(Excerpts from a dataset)
%%

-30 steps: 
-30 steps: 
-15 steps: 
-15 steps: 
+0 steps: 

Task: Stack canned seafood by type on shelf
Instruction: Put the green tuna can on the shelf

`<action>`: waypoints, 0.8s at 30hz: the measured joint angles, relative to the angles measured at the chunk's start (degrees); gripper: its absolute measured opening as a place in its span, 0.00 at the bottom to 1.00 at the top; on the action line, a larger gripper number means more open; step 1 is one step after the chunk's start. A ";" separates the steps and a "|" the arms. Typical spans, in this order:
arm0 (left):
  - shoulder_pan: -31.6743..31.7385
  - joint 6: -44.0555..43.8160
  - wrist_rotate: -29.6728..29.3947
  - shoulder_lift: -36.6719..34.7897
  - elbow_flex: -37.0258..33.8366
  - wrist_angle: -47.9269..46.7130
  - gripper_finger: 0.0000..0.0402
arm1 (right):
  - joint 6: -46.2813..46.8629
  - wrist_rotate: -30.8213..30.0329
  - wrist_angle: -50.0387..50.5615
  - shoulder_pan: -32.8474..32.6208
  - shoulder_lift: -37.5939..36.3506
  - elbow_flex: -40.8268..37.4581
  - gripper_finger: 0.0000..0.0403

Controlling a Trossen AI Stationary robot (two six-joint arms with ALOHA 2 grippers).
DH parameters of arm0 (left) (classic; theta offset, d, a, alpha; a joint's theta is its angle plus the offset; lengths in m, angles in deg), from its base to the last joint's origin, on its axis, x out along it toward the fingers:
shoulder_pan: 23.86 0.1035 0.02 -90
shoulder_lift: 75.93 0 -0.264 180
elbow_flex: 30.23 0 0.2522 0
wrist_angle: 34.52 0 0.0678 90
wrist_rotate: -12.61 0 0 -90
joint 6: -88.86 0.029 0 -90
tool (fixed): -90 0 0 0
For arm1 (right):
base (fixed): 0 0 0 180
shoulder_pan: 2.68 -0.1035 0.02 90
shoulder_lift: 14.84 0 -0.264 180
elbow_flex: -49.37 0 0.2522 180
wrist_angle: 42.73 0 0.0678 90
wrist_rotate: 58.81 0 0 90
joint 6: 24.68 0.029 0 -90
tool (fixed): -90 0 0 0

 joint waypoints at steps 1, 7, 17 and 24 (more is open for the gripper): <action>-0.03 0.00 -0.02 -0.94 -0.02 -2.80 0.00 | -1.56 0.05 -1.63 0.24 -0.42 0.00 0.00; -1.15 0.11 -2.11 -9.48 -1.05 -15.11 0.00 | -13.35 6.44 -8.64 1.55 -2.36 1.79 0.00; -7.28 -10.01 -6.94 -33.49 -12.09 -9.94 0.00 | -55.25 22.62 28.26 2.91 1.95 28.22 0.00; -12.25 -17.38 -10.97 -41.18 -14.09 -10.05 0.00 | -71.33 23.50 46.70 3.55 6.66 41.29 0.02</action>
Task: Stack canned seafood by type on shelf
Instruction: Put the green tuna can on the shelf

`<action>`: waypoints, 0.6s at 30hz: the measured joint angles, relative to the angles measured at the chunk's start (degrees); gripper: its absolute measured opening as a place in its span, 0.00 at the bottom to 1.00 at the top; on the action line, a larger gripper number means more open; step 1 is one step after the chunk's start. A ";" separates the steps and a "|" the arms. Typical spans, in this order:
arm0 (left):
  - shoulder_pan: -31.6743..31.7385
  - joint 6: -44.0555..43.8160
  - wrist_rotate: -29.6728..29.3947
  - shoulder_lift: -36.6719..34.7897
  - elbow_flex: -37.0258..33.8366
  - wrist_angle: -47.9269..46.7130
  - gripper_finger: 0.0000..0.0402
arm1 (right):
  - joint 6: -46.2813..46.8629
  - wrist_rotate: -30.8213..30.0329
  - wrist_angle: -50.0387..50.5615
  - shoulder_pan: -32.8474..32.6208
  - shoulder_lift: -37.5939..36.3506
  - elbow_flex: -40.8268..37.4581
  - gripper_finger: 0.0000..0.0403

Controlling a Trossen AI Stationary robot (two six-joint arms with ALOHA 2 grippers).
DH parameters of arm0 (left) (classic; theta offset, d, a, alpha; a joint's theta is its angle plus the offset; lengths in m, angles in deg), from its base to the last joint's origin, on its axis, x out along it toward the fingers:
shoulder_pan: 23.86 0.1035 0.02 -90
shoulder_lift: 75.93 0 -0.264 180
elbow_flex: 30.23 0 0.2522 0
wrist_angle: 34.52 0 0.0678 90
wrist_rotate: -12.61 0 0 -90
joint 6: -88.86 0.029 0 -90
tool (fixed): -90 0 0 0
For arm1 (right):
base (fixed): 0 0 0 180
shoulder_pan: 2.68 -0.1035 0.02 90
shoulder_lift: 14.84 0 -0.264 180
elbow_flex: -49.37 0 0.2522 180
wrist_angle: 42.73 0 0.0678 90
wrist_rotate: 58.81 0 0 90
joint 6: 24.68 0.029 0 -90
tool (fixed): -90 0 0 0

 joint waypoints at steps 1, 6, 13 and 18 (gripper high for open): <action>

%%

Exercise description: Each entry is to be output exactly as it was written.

Final answer:
-30 steps: 
-30 steps: 
-15 steps: 
-15 steps: 
+0 steps: 

Task: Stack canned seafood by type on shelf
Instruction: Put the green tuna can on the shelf

`<action>`: waypoints, 0.8s at 30hz: the measured joint angles, relative to the angles measured at the chunk's start (degrees); gripper: its absolute measured opening as a place in its span, 0.00 at the bottom to 1.00 at the top; on the action line, a larger gripper number means more open; step 1 is one step after the chunk's start. A ";" separates the steps and a "|" the arms. Typical spans, in this order:
arm0 (left):
  - shoulder_pan: -31.6743..31.7385
  - joint 6: -44.0555..43.8160
  - wrist_rotate: -29.6728..29.3947
  - shoulder_lift: -36.6719..34.7897
  - elbow_flex: -37.0258..33.8366
  - wrist_angle: -47.9269..46.7130
  - gripper_finger: 0.0000..0.0402
arm1 (right):
  - joint 6: -46.2813..46.8629
  - wrist_rotate: -30.8213..30.0329
  - wrist_angle: -50.0387..50.5615
  - shoulder_pan: -32.8474..32.6208
  - shoulder_lift: -37.5939..36.3506
  - elbow_flex: -40.8268..37.4581
  - gripper_finger: 0.0000..0.0403

Controlling a Trossen AI Stationary robot (two six-joint arms with ALOHA 2 grippers).
DH parameters of arm0 (left) (classic; theta offset, d, a, alpha; a joint's theta is its angle plus the offset; lengths in m, angles in deg), from its base to the last joint's origin, on its axis, x out along it toward the fingers:
shoulder_pan: 23.86 0.1035 0.02 -90
shoulder_lift: 75.93 0 -0.264 180
elbow_flex: 30.23 0 0.2522 0
wrist_angle: 34.52 0 0.0678 90
wrist_rotate: -12.61 0 0 -90
joint 6: -88.86 0.029 0 -90
tool (fixed): -90 0 0 0
For arm1 (right):
base (fixed): 0 0 0 180
shoulder_pan: 2.68 -0.1035 0.02 90
shoulder_lift: 14.84 0 -0.264 180
elbow_flex: -49.37 0 0.2522 180
wrist_angle: 42.73 0 0.0678 90
wrist_rotate: 58.81 0 0 90
joint 6: 24.68 0.029 0 -90
tool (fixed): -90 0 0 0

 joint waypoints at steps 1, 7, 17 and 24 (more is open for the gripper): <action>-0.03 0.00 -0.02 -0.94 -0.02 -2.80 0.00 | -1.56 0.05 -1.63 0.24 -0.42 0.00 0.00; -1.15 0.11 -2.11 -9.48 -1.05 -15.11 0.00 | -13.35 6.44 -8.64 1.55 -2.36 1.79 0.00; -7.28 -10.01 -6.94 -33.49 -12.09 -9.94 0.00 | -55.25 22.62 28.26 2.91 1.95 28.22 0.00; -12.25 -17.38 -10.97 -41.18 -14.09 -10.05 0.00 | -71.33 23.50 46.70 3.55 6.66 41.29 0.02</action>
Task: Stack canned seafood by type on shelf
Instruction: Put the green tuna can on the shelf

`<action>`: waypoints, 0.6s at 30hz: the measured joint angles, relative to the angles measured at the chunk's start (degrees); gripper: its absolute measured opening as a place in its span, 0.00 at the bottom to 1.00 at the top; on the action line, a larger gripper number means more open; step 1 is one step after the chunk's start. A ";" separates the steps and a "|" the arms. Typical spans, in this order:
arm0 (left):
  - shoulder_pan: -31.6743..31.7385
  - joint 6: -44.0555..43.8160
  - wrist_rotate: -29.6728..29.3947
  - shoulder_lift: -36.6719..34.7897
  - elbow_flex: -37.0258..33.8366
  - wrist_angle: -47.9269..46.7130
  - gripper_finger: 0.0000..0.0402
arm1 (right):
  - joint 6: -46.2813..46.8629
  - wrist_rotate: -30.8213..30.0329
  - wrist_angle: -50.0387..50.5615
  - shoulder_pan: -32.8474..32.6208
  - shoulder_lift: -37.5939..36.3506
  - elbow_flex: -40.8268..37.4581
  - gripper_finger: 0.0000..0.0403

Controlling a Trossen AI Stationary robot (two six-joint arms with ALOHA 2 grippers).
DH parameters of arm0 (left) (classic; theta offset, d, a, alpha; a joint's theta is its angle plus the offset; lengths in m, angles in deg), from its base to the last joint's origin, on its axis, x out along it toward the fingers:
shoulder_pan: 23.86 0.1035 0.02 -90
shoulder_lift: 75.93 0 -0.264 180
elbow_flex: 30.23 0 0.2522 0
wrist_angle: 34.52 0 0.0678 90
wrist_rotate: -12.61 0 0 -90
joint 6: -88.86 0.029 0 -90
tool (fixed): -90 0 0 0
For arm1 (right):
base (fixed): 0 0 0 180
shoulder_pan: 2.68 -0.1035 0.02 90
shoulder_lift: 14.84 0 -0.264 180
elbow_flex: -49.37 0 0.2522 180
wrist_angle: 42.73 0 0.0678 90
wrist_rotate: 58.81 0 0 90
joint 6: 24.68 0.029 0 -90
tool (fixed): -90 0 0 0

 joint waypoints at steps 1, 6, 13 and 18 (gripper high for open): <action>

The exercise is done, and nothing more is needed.